X

Gücümüze odaklandığımız bir Kadınlar Günü kutlaması

Bugün 8 Mart. Kimine göre “Dünya Kadınlar Günü”, kimine göreyse “Dünya Emekçi Kadınlar Günü.” Hangi isimle kutlarsanız kutlayın bugün biz kadınlara ait bir gün. Artık çoğumuz biliyoruz, ama bugünün çıkış öyküsünü yine tekrar etmekte fayda var. 8 Mart 1857 tarihinde New York’taki bir tekstil fabrikasındaki işçiler daha iyi çalışma koşulları istemiyle greve başlarlar. Fabrikada çıkan yangında işçilerin fabrika önünde kurulan barikatlardan kaçamaması sonucunda 120 kadın işçi hayatını kaybeder. 1910 tarihinde Danimarka’da gerçekleştirilen Uluslararası Sosyalist Kadınlar Konferansı’nda 8 Mart 1857 tarihindeki tekstil fabrikası yangınında ölen kadın işçiler anısına, 8 Mart’ın “International Women’s Day – Dünya Kadınlar Günü” olarak anılması önerisi getirilir ve öneri oy birliğiyle kabul edilir.

Kadın hareketinin önde gelen isimlerinden Simone de Beauvoir “Kadın doğulmaz, kadın olunur” demiş. Yani Beauvoir’a göre kadın olmak biyolojik bir durumdur ama kadınlık hali, içine doğulan toplum tarafından inşa edilir. Makyaj yapmak, topuklu ayakkabı giymek gibi kadın denince akla gelen bir takım dışsal özellikler tabii ki genetik değildir.

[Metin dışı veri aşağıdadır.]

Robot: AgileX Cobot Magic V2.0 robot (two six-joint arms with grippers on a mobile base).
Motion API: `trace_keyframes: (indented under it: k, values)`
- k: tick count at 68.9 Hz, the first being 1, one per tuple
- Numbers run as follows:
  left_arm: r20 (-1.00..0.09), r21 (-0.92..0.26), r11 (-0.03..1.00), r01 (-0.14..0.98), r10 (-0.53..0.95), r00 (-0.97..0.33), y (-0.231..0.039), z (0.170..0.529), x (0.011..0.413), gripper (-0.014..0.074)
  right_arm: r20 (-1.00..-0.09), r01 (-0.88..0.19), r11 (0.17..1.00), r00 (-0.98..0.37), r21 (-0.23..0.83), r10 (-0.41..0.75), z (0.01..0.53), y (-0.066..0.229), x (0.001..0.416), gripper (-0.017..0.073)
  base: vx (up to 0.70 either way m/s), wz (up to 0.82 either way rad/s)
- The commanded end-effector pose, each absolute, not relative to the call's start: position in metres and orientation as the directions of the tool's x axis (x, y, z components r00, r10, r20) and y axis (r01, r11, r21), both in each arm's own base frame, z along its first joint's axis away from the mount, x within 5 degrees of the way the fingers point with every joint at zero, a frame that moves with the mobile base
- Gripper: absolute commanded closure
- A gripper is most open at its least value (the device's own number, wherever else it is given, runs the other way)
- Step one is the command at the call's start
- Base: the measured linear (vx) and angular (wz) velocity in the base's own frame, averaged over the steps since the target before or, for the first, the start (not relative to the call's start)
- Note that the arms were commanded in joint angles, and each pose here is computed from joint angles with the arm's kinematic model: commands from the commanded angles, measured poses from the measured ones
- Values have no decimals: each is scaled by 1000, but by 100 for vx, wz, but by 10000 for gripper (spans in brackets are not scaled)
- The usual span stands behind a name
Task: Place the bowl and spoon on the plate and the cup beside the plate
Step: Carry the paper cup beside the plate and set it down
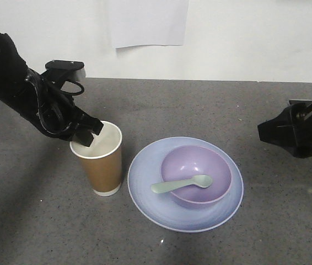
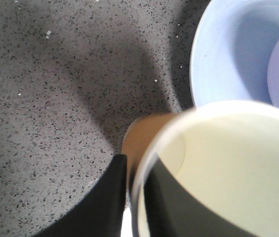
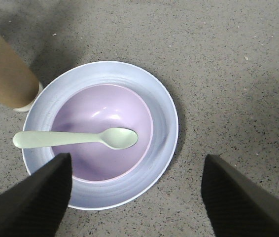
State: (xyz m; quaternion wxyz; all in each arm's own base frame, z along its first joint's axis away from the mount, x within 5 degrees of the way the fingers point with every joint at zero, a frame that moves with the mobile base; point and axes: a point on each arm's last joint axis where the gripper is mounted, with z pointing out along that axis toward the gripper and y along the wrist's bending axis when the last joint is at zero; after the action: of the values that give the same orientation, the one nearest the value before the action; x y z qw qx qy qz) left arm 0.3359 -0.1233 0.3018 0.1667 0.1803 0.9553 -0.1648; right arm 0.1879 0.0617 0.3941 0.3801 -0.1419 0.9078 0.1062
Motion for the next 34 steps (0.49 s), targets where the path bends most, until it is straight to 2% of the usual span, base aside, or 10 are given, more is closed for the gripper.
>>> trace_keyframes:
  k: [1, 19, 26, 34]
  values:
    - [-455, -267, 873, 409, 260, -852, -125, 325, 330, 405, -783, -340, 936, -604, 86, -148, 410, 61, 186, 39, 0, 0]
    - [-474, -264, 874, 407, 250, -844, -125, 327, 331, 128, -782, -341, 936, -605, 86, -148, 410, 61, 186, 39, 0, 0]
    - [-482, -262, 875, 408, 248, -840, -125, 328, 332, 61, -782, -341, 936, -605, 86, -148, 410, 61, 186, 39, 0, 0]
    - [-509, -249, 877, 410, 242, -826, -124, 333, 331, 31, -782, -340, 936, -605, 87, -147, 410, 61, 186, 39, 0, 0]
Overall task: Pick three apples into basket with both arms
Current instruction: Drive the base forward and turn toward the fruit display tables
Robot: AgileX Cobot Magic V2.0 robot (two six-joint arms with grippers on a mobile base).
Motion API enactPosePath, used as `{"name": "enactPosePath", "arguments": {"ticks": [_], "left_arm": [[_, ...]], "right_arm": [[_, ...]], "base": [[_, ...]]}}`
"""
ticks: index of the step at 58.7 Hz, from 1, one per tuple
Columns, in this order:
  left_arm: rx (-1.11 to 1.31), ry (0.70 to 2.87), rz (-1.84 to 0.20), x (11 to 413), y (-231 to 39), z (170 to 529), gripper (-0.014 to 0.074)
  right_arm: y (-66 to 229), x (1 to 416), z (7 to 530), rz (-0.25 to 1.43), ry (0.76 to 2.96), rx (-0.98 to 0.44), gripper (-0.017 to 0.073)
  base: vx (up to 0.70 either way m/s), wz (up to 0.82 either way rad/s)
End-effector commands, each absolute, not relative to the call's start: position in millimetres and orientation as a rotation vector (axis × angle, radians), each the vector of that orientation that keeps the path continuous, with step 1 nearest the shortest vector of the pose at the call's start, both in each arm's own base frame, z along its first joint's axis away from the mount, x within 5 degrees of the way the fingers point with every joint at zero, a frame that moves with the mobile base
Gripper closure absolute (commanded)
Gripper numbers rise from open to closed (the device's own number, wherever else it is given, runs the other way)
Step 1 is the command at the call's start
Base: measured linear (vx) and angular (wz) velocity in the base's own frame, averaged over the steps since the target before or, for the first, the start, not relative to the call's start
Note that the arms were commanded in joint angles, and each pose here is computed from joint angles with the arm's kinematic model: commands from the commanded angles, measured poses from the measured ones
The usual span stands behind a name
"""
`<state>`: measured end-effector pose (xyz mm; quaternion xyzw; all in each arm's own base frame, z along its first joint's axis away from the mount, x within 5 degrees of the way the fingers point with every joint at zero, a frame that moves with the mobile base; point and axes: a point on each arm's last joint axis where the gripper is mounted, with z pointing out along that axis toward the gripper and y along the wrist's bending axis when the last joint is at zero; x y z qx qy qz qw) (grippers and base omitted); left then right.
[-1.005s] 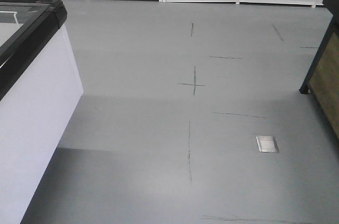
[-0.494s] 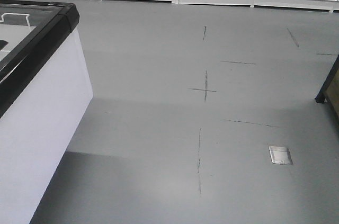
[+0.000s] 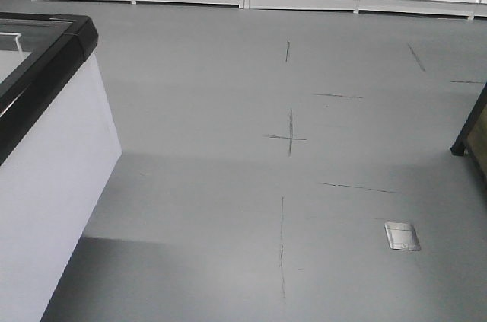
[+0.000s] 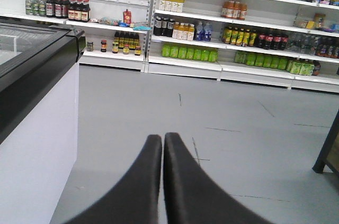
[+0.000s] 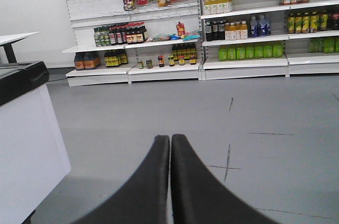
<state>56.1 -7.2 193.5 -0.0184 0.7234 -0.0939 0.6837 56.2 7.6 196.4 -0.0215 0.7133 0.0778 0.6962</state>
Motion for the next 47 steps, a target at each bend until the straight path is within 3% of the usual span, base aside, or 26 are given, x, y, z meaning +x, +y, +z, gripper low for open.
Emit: {"name": "enactPosePath", "arguments": {"ticks": [1, 47], "left_arm": [[-0.051, 1.514, -0.219, 54.0, -6.0, 209.0, 0.0599], [-0.051, 1.514, -0.219, 54.0, -6.0, 209.0, 0.0599]], "right_arm": [[8.1, 55.7, 199.0, 0.173, 1.519, -0.057, 0.0567], [8.1, 55.6, 199.1, 0.173, 1.518, -0.057, 0.0567]], "base": [[0.17, -0.10], [0.18, -0.26]]}}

Bunlar kız çocuğunun ailesi başta olmak üzere, etrafındaki ve medyadaki kadınları görerek öğrendiği davranışlardır.

Cinsiyet kimliğinin oluşması çocuk gelişiminin önemli evrelerinden biridir. Toplum, doğdukları andan itibaren çocukları cinsiyetlerine göre şekillendirmeye başlar. Hastahaneden eve getirilen kız bebek odasında pembe renkle tanışır, erkek bebek de mavi renkle. Kızları farklı, erkekleri farklı yetiştirme tabii ki renklerle sınırlı kalmaz. Çocuklar büyürken “Kızlar koşmazlar”, “Erkek adam ağlamaz”, “Kızlar matematikten anlamazlar” gibi sayısız söylemler duyarlar, ve hareketleri bu laflar doğrultusuyla şekillenmeye başlar.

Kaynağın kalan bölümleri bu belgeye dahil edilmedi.